• WHAT YOU ARE ASKED TO DO
For each entry, repeat the text exactly and omit any picture it holds.

------ AVAILABLE DATA

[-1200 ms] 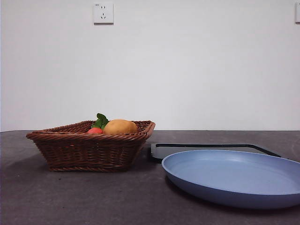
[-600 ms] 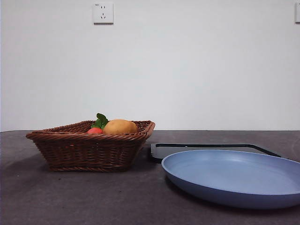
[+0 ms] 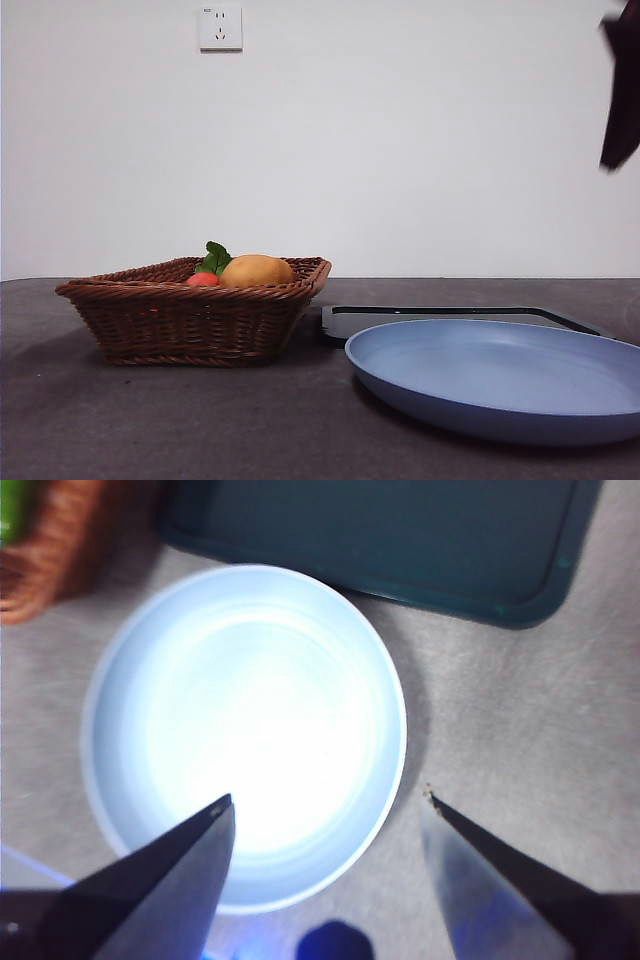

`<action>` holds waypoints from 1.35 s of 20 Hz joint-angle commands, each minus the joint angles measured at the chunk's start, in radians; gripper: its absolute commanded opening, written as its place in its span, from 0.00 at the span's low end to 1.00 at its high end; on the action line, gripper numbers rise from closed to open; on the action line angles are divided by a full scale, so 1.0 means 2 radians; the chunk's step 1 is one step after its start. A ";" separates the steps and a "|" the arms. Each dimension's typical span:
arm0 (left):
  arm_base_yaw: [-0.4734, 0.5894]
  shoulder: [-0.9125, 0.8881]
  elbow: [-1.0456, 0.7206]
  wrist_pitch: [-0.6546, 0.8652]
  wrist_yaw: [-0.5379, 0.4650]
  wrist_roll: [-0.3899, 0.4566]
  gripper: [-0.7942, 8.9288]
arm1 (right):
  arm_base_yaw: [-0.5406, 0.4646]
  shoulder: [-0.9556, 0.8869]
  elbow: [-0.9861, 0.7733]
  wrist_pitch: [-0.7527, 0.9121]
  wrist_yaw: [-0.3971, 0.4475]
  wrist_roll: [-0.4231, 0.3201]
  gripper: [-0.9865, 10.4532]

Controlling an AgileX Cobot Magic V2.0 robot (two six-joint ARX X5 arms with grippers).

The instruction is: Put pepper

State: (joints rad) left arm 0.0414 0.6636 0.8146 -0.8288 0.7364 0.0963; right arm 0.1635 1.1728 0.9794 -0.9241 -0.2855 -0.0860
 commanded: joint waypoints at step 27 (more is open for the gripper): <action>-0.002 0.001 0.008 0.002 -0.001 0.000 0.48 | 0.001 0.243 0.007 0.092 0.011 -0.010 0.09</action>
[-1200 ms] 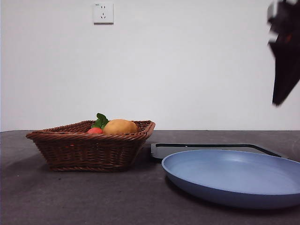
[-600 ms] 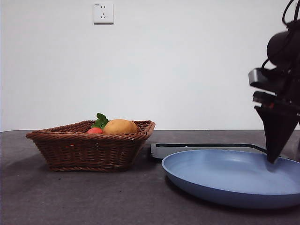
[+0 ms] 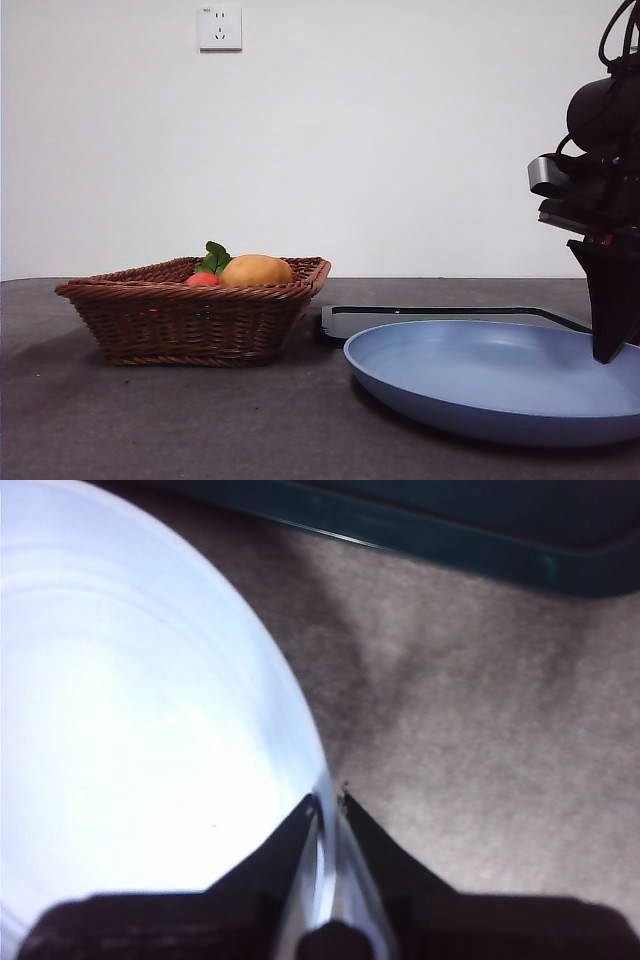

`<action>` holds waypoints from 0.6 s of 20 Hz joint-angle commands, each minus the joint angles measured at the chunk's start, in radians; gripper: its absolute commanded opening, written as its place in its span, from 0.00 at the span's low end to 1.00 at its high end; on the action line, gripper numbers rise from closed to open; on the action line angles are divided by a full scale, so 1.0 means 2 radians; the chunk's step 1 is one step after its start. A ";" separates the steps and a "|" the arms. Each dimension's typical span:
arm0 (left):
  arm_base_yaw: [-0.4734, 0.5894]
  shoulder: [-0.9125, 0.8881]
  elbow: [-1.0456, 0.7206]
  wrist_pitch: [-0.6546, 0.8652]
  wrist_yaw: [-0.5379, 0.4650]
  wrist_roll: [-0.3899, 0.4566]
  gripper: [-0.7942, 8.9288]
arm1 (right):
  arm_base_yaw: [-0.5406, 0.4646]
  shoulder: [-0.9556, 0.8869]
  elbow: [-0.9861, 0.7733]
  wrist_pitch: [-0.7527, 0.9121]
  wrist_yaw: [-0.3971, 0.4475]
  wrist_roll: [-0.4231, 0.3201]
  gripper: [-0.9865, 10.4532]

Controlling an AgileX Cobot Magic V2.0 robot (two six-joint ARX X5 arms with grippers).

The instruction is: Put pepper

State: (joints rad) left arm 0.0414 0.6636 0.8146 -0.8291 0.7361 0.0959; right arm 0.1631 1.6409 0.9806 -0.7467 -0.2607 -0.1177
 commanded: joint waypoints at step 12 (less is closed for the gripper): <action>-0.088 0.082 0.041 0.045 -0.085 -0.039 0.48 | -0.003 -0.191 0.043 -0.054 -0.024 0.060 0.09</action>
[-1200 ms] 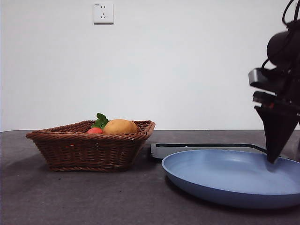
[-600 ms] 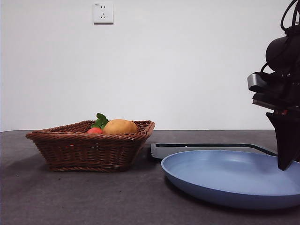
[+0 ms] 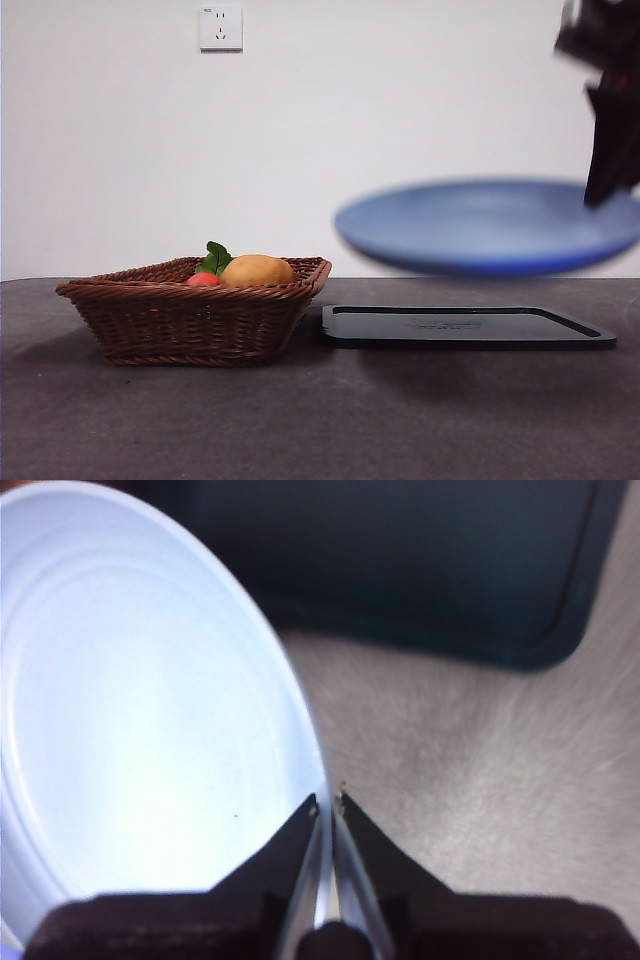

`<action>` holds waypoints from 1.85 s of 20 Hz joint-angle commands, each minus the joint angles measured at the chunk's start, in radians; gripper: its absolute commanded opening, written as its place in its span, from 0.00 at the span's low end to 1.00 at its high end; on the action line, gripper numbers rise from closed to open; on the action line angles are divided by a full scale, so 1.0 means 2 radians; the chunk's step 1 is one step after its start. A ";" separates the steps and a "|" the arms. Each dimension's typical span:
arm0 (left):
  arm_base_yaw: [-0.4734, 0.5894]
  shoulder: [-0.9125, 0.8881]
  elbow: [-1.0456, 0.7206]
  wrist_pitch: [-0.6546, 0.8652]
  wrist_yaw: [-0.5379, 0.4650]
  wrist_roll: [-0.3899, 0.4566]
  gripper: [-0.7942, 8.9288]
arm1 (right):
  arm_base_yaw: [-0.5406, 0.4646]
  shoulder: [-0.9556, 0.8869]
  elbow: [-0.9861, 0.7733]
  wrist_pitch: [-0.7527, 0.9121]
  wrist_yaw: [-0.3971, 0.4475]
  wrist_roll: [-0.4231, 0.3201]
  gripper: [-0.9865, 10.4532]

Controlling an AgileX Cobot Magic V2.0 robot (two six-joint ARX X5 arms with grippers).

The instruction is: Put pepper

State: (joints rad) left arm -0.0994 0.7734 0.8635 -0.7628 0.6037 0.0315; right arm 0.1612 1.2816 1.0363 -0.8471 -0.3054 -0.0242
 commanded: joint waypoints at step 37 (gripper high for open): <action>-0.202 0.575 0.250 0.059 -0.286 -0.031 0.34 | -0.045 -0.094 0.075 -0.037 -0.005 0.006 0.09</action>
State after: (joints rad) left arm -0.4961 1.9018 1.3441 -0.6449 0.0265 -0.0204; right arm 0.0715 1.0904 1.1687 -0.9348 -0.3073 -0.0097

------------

• SOLUTION FOR THIS TASK
[-1200 ms] 
[-600 ms] 
[+0 ms] 

`<action>` holds waypoints from 1.35 s of 20 Hz joint-angle commands, each minus the joint angles measured at the chunk's start, in radians; gripper: its absolute commanded opening, written as its place in its span, from 0.00 at the span's low end to 1.00 at its high end; on the action line, gripper numbers rise from closed to open; on the action line angles are divided by a full scale, so 1.0 means 2 radians; the chunk's step 1 is one step after its start. A ";" separates the steps and a "|" the arms. Each dimension's typical span:
arm0 (left):
  arm_base_yaw: [-0.4734, 0.5894]
  shoulder: [-0.9125, 0.8881]
  elbow: [-1.0456, 0.7206]
  wrist_pitch: [-0.6546, 0.8652]
  wrist_yaw: [-0.5379, 0.4650]
  wrist_roll: [-0.3899, 0.4566]
  gripper: [-0.7942, 8.9288]
arm1 (right):
  arm_base_yaw: [-0.5406, 0.4646]
  shoulder: [-0.9556, 0.8869]
  elbow: [-0.9861, 0.7733]
  wrist_pitch: [-0.7527, 0.9121]
  wrist_yaw: [-0.3971, 0.4475]
  wrist_roll: [-0.4231, 0.3201]
  gripper: [-0.9865, 10.4532]

Controlling an AgileX Cobot Magic V2.0 robot (two six-joint ARX X5 arms with grippers).

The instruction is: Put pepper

State: (joints rad) left arm 0.0414 0.6636 0.8146 -0.8288 0.7364 0.0963; right arm 0.1635 1.1728 0.9794 -0.9241 -0.2855 -0.0860
 commanded: joint waypoints at step 27 (more is open for the gripper): <action>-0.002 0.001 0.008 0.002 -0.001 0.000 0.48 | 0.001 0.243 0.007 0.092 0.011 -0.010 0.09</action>
[-1200 ms] 
[-600 ms] 
[+0 ms] 

`<action>` holds waypoints from 0.6 s of 20 Hz joint-angle commands, each minus the joint angles measured at the chunk's start, in radians; gripper: its absolute commanded opening, written as its place in its span, from 0.00 at the span's low end to 1.00 at its high end; on the action line, gripper numbers rise from closed to open; on the action line angles are divided by a full scale, so 1.0 means 2 radians; the chunk's step 1 is one step after its start. A ";" separates the steps and a "|" the arms. Each dimension's typical span:
arm0 (left):
  arm_base_yaw: [-0.4734, 0.5894]
  shoulder: [-0.9125, 0.8881]
  elbow: [-1.0456, 0.7206]
  wrist_pitch: [-0.6546, 0.8652]
  wrist_yaw: [-0.5379, 0.4650]
  wrist_roll: [-0.3899, 0.4566]
  gripper: [-0.7942, 8.9288]
arm1 (right):
  arm_base_yaw: [-0.5406, 0.4646]
  shoulder: [-0.9556, 0.8869]
  elbow: [-0.9861, 0.7733]
  wrist_pitch: [-0.7527, 0.9121]
  wrist_yaw: [-0.3971, 0.4475]
  wrist_roll: [-0.4231, 0.3201]
  gripper: [-0.9865, 10.4532]

Controlling an AgileX Cobot Magic V2.0 robot (two six-joint ARX X5 arms with grippers).

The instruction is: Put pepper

State: (joints rad) left arm 0.0414 0.6636 0.8146 -0.8291 0.7361 0.0959; right arm 0.1631 1.6409 0.9806 -0.7467 -0.2607 -0.1177
 commanded: joint waypoints at step 12 (less is closed for the gripper): <action>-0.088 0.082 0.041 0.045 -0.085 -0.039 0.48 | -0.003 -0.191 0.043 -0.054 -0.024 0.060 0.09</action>
[-1200 ms] 
[-600 ms] 
[+0 ms] 

`<action>` holds waypoints from 1.85 s of 20 Hz joint-angle commands, each minus the joint angles measured at the chunk's start, in radians; gripper: its absolute commanded opening, written as its place in its span, from 0.00 at the span's low end to 1.00 at its high end; on the action line, gripper numbers rise from closed to open; on the action line angles are divided by a full scale, so 1.0 means 2 radians; the chunk's step 1 is one step after its start. A ";" separates the steps and a "|" the arms. Each dimension's typical span:
arm0 (left):
  arm_base_yaw: [-0.4734, 0.5894]
  shoulder: [-0.9125, 0.8881]
  elbow: [-1.0456, 0.7206]
  wrist_pitch: [-0.6546, 0.8652]
  wrist_yaw: [-0.5379, 0.4650]
  wrist_roll: [-0.3899, 0.4566]
  gripper: [-0.7942, 8.9288]
arm1 (right):
  arm_base_yaw: [-0.5406, 0.4646]
  shoulder: [-0.9556, 0.8869]
  elbow: [-0.9861, 0.7733]
  wrist_pitch: [-0.7527, 0.9121]
  wrist_yaw: [-0.3971, 0.4475]
  wrist_roll: [-0.4231, 0.3201]
  gripper: [-0.9865, 10.4532]

Controlling an AgileX Cobot Magic V2.0 robot (two six-joint ARX X5 arms with grippers).

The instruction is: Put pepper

State: (joints rad) left arm -0.0994 0.7734 0.8635 -0.7628 0.6037 0.0315; right arm 0.1612 1.2816 1.0363 -0.8471 -0.3054 -0.0242
 commanded: joint waypoints at step 37 (gripper high for open): <action>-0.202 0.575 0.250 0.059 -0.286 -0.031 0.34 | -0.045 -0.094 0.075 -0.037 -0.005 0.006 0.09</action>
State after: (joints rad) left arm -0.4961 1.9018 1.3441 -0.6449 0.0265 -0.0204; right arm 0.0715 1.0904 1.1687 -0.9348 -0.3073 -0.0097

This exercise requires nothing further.